Judging by the owl’s droppings, it was catching its own food, which meant it knew how to hunt.

“However, it can and will accept meat from a human hand,” Maomao said. “Domesticate an interesting-looking bird like that, and a rich person might buy it as a curiosity, or it could be given as an offering to the nobility.”

“But its keeper didn’t want it to end up that way, so she let it go—or maybe it escaped?”

“This is only a hypothesis, remember.” Maomao refused to speak with certainty.

“It was her bad luck, though, that the owl took up residence right in Master Gyoku-ou’s annex! And when a member of the Imperial family arrived to stay there—well, how terrible!”

“Hypothesis!” Maomao repeated.

“She realized the owl would be quicker to come to her if she dressed the way she had while she was raising it. Then, when she caught it, she planned to release it somewhere far away, somewhere people would never find it.”

“Hypothe...sigh.”

“Don’t worry, I know!”

Perhaps the keeper had used some kind of bird whistle. The owl had responded, but hadn’t come outside.

Regardless of whether Maomao’s guess was accurate, it did gain them one thing.

“The person in black is the owl’s keeper, right?” Maomao asked.

“Yes indeed!” Chue chirped.

They grinned at each other. The quack, still out of the loop, was visibly intimidated by two people who looked to him like they were up to no good.

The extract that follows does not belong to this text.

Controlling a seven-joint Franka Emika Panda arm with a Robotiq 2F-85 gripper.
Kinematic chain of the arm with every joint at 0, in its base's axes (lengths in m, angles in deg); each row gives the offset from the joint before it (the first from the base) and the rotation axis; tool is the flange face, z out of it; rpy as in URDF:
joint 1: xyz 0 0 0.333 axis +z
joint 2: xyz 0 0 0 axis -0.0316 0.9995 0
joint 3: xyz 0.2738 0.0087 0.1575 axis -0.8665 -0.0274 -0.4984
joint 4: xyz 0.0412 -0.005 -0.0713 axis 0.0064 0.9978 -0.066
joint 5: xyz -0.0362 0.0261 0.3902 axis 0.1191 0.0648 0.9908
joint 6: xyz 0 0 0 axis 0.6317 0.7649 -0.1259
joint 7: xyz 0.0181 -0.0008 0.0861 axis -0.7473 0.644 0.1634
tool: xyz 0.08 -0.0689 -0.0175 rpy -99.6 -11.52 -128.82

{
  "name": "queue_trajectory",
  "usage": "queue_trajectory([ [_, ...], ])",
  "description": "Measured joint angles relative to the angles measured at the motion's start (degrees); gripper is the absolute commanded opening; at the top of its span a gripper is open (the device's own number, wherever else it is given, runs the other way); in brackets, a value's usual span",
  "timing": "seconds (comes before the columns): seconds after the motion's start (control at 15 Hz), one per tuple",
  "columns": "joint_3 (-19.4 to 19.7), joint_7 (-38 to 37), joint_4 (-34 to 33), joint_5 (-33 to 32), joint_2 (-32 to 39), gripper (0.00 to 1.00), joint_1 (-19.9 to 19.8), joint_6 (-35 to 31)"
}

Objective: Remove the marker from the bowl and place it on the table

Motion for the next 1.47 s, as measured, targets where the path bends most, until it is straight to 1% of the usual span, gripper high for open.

If Maomao was right that this person had raised the bird from a fledgling, it would bring them close to solving one particular problem. Nianzhen, the former serf, had spoken of the Windreader tribe, and how the Yi clan had granted the tribe their protection.

But I’m betting they didn’t earn the protection of a major clan by just ritually scratching in the dirt.

There was also the question of how they had actually gotten rid of the insects they found. Maomao felt herself being led to one conclusion: the Windreaders had kept birds. As she’d suggested to Jinshi, they might well have used the creatures to communicate. A fast, reliable means of carrying messages would have been very valuable.

For starters, Maomao decided she wanted to meet this masked stranger.